╭─ GIVEN INFORMATION

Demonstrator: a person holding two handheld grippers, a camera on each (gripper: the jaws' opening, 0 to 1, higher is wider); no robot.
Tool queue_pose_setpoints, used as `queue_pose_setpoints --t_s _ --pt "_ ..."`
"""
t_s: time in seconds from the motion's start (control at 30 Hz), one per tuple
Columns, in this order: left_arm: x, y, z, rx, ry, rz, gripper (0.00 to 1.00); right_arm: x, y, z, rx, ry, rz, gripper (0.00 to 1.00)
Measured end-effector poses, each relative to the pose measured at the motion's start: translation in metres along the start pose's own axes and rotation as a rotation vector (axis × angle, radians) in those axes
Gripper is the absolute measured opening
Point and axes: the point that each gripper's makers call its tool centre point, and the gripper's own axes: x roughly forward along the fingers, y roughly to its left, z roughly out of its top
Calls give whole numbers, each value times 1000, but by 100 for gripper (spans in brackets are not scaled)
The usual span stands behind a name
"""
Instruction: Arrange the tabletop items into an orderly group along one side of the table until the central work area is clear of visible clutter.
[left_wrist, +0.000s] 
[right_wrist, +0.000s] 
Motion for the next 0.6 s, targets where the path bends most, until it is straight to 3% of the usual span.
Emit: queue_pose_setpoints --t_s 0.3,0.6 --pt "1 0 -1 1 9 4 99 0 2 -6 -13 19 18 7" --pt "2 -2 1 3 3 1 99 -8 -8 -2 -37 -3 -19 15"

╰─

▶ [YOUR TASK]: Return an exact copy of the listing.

▶ [TASK ANSWER]:
Demonstrator: a person holding two handheld grippers, a camera on each (gripper: the jaws' opening, 0 to 1, higher is wider); no robot.
Tool queue_pose_setpoints, used as `queue_pose_setpoints --t_s _ --pt "_ ..."`
"""
t_s: time in seconds from the motion's start (control at 30 Hz), one per tuple
Columns, in this order: left_arm: x, y, z, rx, ry, rz, gripper (0.00 to 1.00); right_arm: x, y, z, rx, ry, rz, gripper (0.00 to 1.00)
Measured end-effector poses, each relative to the pose measured at the motion's start: translation in metres along the start pose's own axes and rotation as a rotation vector (axis × angle, radians) in those axes
Gripper is the absolute measured opening
Point and axes: the point that each gripper's makers call its tool centre point, and the gripper's own axes: x roughly forward along the fingers, y roughly to its left, z roughly out of its top
Calls give whole numbers, each value times 1000, but by 100 for gripper (spans in brackets are not scaled)
The usual span stands behind a name
"""
Instruction: Arrange the tabletop items into an orderly group along one side of the table until the central work area is clear of visible clutter.
[left_wrist, +0.000s] 
[right_wrist, +0.000s] 
Motion for the next 0.6 s, targets where the path bends most, until it is straight to 3% of the usual span.
Emit: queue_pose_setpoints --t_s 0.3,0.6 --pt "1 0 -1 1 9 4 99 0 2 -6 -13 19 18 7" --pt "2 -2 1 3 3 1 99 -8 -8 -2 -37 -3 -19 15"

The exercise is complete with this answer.